Che i social influenzassero i consumi lo sapevamo già. Che stimolassero l’egopower del consumatore, spingendolo a mettere nel carrello della spesa soprattutto prodotti capaci di gratificarlo, l’ha messo nero su bianco un’interessante ricerca realizzata dal Censis in collaborazione con Conad e recentemente presentata a Milano nel corso di un convegno dal titolo emblematico: ‘Miti dei consumi, consumo dei miti. L’immaginario collettivo motore di benessere e crescita economica’.
AUTOSTIMA, SOCIAL E CONSUMI
L’orientamento oggi prevalente nei consumi è quello di comprare i prodotti che fanno stare bene – si legge nel rapporto –, che consentono al consumatore di dire qualcosa di sé e che lo gratificano nella convinzione che, tramite quei consumi, può rendere il mondo migliore.
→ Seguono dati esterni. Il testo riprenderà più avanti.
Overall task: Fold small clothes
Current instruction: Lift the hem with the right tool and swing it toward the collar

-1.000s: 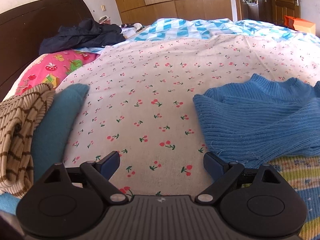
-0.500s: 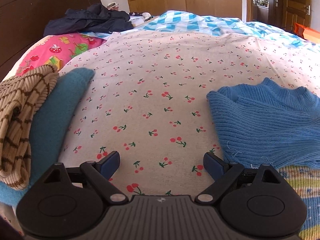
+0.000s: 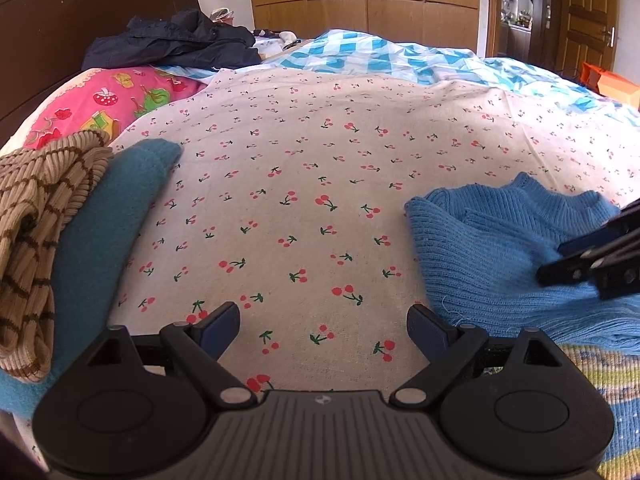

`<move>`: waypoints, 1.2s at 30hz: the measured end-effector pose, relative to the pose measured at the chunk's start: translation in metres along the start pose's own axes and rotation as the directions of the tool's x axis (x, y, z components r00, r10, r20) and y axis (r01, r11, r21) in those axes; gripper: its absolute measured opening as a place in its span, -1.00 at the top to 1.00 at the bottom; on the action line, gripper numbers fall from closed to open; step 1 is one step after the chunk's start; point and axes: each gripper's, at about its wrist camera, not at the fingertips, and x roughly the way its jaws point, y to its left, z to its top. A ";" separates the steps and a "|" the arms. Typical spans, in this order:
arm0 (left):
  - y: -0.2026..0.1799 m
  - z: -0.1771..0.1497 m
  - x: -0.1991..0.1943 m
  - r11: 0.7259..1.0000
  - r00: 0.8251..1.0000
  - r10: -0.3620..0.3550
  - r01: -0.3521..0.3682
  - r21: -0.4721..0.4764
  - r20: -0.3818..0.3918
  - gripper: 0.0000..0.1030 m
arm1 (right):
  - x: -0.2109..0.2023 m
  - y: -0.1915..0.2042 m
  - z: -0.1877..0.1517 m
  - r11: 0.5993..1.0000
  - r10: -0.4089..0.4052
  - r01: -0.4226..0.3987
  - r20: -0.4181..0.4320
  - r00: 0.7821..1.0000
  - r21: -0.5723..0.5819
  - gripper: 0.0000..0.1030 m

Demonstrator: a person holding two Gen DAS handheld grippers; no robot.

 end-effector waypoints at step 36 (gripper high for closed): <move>0.025 -0.031 -0.075 0.981 0.942 -0.172 0.191 0.041 -0.289 -0.87 | -0.155 -0.028 -0.181 0.885 -0.077 0.072 -0.008 0.997 0.459 0.59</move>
Ecco perché crescono prodotti ‘free from’, per esempio quelli senza lattosio (+8,5% in valore nel periodo gennaio-agosto 2017-2018 nei punti vendita Conad, di cui +94,3% i formaggi grana), i prodotti con farine benessere a base di cereali superfood (+3,1% nelle stesso periodo, di cui la pasta vegetale +30,2% e i biscotti +11,5%), gli integratori (+3,3%, di cui gli antiossidanti +19,5% e le vitamine e i minerali +12,3%). Sono i consumi dell’io che vuole bene a se stesso. Rientrano nella categoria i prodotti biologici (+8% nello stesso periodo, di cui le bevande +23,8% e l’ortofrutta +17,2%) che non solo fanno bene alla salute, ma dichiarando di ‘far bene’ anche all’ambiente appagano l’autostima di chi li compra e contribuiscono a raccontare attraverso il consumo qualcosa di sé. Stesso discorso per i prodotti certificati, che non a caso registrano un vero e proprio boom: i vini Doc e Docg italiani biologici (+27,8% nello stesso periodo) e i vini Igp e Igt italiani biologici (+26,1%), ovvero prodotti capaci di veicolare il doppio messaggio: “Io mi voglio bene” e “amo i prodotti italiani”. Crescono, insomma, i consumi che migliorano la qualità della vita, che fanno raccontare agli altri qualcosa di noi, che ci convincono che possiamo dare un contributo concreto a migliorare il mondo in cui viviamo.
LA RECESSIONE GIÀ ‘METABOLIZZATA’
Un trend, quello di aumentare il livello di gratificazione personale, che prende le mosse dalla convinzione generalizzata che la società non sia più un luogo accogliente, ricco di opportunità, ma piuttosto ostile, respingente. Da qui il ripiegamento su se stessi (con consumi gratificanti) e sulla propria cerchia di ‘amici’ che viene compulsivamente coltivata sui social network. Da qui anche la scarsa fiducia che frena spesa e investimenti. Il 70,5% degli italiani è convinto che nei prossimi dodici mesi non potrà spendere di più per i consumi – ricorda la ricerca –. E questo in un contesto in cui il potere d’acquisto delle famiglie è basso e non è ancora tornato ai livelli pre-crisi: -6,3% nel 2017 rispetto al 2008. I consumi sono in affanno: -2% nello stesso periodo. E i soldi restano fermi: la liquidità è aumentata del 17,1% nel periodo 2008-2018. Insomma, che siamo in recessione gli italiani lo sanno. E i loro atteggiamenti di consumo lo dimostrano ampiamente. Come invertire la rotta? Tra i tanti spunti emersi dal dibattito, tre le indicazioni sulle quali riflettere: ricominciare a far circolare qualche messaggio positivo per aiutare gli italiani a essere più ottimisti verso un futuro che sta a loro costruire; uscire da quell’eccesso di individualismo che ha messo in secondo piano l’importanza della comunità e della condivisione; ridare il giusto valore alle competenze, per ripristinare una meritocrazia sociale che, ancora una volta, incoraggerebbe uno sguardo positivo sul futuro.